:: Required action ::
Exactly reproduce each record listed below.

:: Data records ::
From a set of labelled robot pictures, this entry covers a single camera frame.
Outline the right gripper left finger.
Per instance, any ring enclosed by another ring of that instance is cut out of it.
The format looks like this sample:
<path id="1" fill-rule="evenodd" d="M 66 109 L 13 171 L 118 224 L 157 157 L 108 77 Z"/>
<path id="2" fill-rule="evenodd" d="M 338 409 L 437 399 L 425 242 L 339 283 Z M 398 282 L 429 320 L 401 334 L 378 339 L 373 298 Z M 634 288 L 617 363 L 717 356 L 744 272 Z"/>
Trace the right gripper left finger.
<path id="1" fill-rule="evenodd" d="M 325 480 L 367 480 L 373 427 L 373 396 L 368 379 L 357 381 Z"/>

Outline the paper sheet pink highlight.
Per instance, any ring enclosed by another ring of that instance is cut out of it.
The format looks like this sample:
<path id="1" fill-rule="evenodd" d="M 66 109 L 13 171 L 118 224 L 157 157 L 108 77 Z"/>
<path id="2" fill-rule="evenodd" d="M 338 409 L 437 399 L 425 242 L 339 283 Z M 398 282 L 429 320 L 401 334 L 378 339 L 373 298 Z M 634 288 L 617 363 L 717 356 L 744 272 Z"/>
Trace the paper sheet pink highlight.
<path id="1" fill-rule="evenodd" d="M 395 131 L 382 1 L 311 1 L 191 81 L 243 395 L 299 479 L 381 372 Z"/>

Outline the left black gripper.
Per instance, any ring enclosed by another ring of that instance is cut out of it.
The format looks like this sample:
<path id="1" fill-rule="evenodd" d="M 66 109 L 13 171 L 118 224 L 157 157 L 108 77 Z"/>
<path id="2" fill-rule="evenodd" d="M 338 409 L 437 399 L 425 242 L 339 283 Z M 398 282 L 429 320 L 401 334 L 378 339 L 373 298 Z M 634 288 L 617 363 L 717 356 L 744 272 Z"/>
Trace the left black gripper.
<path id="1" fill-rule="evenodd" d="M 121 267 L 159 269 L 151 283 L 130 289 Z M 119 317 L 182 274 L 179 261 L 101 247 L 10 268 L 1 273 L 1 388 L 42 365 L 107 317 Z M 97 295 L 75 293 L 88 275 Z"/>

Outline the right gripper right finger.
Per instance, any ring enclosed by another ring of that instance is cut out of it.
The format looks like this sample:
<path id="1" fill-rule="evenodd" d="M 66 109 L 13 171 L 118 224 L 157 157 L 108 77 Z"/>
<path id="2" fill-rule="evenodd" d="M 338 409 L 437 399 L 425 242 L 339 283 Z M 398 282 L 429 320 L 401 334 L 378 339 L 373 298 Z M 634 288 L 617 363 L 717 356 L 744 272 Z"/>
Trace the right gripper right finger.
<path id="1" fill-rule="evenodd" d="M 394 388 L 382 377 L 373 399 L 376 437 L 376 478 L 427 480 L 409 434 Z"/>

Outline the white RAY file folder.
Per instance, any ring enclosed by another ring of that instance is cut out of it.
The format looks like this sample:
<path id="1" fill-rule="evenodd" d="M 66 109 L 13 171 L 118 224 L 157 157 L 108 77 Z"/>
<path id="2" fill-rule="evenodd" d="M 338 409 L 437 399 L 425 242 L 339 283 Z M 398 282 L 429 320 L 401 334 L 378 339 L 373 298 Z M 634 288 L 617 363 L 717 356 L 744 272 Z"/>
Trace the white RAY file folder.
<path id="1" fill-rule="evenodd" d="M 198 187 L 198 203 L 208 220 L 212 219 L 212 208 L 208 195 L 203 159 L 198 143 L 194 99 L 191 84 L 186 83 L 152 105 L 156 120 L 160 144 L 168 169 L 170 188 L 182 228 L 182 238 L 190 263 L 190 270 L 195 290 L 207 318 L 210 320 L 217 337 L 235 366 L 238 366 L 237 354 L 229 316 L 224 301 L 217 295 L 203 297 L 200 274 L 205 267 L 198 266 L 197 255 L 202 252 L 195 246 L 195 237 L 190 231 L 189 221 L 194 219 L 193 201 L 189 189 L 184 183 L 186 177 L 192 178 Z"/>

:: Written answer ::
From a set of labelled robot pictures, this entry covers a single camera frame.
Outline the right gripper left finger.
Per instance, any ring enclosed by another ring of that instance is cut out of it.
The format looks like this sample:
<path id="1" fill-rule="evenodd" d="M 66 109 L 13 171 L 118 224 L 157 157 L 108 77 Z"/>
<path id="2" fill-rule="evenodd" d="M 338 409 L 437 399 L 425 242 L 339 283 Z M 398 282 L 429 320 L 401 334 L 378 339 L 373 298 Z M 634 288 L 617 363 L 717 356 L 744 272 Z"/>
Trace the right gripper left finger.
<path id="1" fill-rule="evenodd" d="M 325 480 L 367 480 L 373 427 L 373 396 L 368 379 L 357 381 Z"/>

Outline the paper sheet pink highlight.
Per instance, any ring enclosed by another ring of that instance is cut out of it.
The format looks like this sample:
<path id="1" fill-rule="evenodd" d="M 66 109 L 13 171 L 118 224 L 157 157 L 108 77 Z"/>
<path id="2" fill-rule="evenodd" d="M 338 409 L 437 399 L 425 242 L 339 283 Z M 398 282 L 429 320 L 401 334 L 378 339 L 373 298 Z M 634 288 L 617 363 L 717 356 L 744 272 Z"/>
Trace the paper sheet pink highlight.
<path id="1" fill-rule="evenodd" d="M 395 131 L 382 1 L 311 1 L 191 81 L 243 395 L 299 479 L 381 372 Z"/>

Outline the left black gripper.
Per instance, any ring enclosed by another ring of that instance is cut out of it.
The format looks like this sample:
<path id="1" fill-rule="evenodd" d="M 66 109 L 13 171 L 118 224 L 157 157 L 108 77 Z"/>
<path id="2" fill-rule="evenodd" d="M 338 409 L 437 399 L 425 242 L 339 283 Z M 398 282 L 429 320 L 401 334 L 378 339 L 373 298 Z M 634 288 L 617 363 L 717 356 L 744 272 Z"/>
Trace the left black gripper.
<path id="1" fill-rule="evenodd" d="M 121 267 L 159 269 L 151 283 L 130 289 Z M 119 317 L 182 274 L 179 261 L 101 247 L 10 268 L 1 273 L 1 388 L 42 365 L 107 317 Z M 97 295 L 75 293 L 88 275 Z"/>

Outline the right gripper right finger.
Per instance, any ring enclosed by another ring of that instance is cut out of it.
The format looks like this sample:
<path id="1" fill-rule="evenodd" d="M 66 109 L 13 171 L 118 224 L 157 157 L 108 77 Z"/>
<path id="2" fill-rule="evenodd" d="M 338 409 L 437 399 L 425 242 L 339 283 Z M 398 282 L 429 320 L 401 334 L 378 339 L 373 298 Z M 634 288 L 617 363 L 717 356 L 744 272 Z"/>
Trace the right gripper right finger.
<path id="1" fill-rule="evenodd" d="M 394 388 L 382 377 L 373 399 L 376 437 L 376 478 L 427 480 L 409 434 Z"/>

Outline the white RAY file folder.
Per instance, any ring enclosed by another ring of that instance is cut out of it.
The format looks like this sample:
<path id="1" fill-rule="evenodd" d="M 66 109 L 13 171 L 118 224 L 157 157 L 108 77 Z"/>
<path id="2" fill-rule="evenodd" d="M 338 409 L 437 399 L 425 242 L 339 283 Z M 398 282 L 429 320 L 401 334 L 378 339 L 373 298 Z M 634 288 L 617 363 L 717 356 L 744 272 Z"/>
Trace the white RAY file folder.
<path id="1" fill-rule="evenodd" d="M 198 187 L 198 203 L 208 220 L 212 219 L 212 208 L 208 195 L 203 159 L 198 143 L 194 99 L 191 84 L 186 83 L 152 105 L 156 120 L 160 144 L 168 169 L 170 188 L 182 228 L 182 238 L 190 263 L 190 270 L 195 290 L 207 318 L 210 320 L 217 337 L 235 366 L 238 366 L 237 354 L 229 316 L 224 301 L 217 295 L 203 297 L 200 274 L 205 267 L 198 266 L 197 255 L 202 252 L 195 246 L 195 237 L 190 231 L 189 221 L 194 219 L 193 201 L 189 189 L 184 183 L 186 177 L 192 178 Z"/>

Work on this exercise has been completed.